- Your goal
For the word "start", state how many lines of the data include it. Respond with the number only.

- Source material
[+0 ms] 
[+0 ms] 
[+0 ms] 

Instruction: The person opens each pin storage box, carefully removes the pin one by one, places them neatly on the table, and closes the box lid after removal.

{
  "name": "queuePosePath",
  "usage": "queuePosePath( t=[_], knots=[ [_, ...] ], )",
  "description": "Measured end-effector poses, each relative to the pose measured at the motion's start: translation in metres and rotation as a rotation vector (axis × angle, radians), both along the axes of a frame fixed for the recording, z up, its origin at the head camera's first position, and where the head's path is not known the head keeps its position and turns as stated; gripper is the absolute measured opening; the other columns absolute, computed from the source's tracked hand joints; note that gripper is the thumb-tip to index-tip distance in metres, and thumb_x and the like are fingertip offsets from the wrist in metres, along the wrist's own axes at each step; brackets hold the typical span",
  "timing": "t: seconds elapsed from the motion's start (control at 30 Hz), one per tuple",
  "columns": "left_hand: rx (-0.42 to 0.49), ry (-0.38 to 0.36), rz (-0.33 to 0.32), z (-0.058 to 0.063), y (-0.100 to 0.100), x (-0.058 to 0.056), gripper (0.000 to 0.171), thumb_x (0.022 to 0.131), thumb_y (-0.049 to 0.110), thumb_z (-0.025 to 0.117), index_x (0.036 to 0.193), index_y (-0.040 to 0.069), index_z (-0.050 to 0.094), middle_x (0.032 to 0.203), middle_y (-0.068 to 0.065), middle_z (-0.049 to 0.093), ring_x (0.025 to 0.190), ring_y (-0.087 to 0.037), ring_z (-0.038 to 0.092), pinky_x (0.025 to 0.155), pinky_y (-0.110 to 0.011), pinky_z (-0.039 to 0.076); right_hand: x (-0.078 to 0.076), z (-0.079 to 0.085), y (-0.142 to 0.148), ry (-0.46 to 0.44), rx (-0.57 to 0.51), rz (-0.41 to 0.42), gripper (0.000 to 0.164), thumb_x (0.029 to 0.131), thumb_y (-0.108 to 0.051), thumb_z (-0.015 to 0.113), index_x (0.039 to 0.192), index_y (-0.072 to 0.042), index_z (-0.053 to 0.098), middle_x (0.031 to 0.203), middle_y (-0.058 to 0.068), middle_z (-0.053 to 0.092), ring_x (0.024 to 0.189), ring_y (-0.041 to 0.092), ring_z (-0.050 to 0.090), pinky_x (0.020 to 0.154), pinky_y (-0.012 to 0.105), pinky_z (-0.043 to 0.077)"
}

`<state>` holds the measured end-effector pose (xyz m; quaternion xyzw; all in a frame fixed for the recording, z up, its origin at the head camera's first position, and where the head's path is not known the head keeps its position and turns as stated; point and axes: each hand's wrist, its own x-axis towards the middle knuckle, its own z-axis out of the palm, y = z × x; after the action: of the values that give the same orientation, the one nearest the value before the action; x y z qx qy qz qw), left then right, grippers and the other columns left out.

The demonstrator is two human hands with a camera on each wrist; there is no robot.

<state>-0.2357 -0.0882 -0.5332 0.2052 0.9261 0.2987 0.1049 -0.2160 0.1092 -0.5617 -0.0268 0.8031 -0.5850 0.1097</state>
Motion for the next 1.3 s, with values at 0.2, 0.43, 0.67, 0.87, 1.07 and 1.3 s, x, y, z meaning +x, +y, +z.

- Output
2